While that could leave 400,000 passengers displaced, it is hoped that only 25% will resort to using cars – with others walking, cycling, or not travelling at all.
Transport North East managing director Tobyn Hughes said: “We do not want to go back several decades and have the area more congested by polluting transportation than it was before.”
While specific details of the 70 projects have not been revealed, they are expected to include key commuting areas that would offer an alternative to buses or Metro trains.

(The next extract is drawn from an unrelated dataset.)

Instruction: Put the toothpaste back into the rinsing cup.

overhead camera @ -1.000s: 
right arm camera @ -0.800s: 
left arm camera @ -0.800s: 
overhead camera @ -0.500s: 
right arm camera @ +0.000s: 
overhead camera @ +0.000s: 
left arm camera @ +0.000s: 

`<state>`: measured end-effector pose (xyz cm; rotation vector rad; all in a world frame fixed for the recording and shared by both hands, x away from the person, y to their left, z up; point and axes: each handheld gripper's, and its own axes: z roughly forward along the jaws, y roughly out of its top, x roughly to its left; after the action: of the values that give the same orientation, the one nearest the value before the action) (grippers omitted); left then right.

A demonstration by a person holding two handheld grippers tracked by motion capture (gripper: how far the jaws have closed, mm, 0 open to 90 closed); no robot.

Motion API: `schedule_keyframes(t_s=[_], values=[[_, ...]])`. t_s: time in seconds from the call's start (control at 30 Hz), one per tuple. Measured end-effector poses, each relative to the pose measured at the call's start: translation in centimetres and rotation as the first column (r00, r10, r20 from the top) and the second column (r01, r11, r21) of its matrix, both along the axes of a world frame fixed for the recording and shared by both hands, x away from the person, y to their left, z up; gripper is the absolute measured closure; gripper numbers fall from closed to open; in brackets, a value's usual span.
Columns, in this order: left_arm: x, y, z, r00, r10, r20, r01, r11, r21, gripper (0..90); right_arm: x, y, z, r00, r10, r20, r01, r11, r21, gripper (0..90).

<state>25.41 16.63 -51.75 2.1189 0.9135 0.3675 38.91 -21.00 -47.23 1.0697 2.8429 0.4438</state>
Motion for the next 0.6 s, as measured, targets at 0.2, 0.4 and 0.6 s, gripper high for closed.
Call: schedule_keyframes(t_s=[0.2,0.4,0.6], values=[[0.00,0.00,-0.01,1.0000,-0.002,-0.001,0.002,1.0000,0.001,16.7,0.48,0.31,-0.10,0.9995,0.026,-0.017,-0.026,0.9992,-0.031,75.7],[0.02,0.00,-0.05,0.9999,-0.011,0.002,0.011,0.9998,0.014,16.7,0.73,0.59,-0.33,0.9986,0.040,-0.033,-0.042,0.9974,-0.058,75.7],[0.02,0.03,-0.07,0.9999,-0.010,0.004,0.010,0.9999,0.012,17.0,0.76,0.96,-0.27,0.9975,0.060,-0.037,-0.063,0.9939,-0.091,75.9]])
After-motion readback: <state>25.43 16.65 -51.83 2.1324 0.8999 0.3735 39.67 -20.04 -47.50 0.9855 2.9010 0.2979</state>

Town and city centres will also be targeted, as will beaches and other tourist attractions.
A scheme is also being designed to increase the number of bikes that the Shields Ferry can carry.
The North East has been allocated an initial £2.62 million from the government’s £250 million emergency active travel fund to pay for these projects, with a second tranche of cash to follow.
The projects must start within four weeks of councils being given the money and completed in eight weeks, otherwise the government will claw the money back.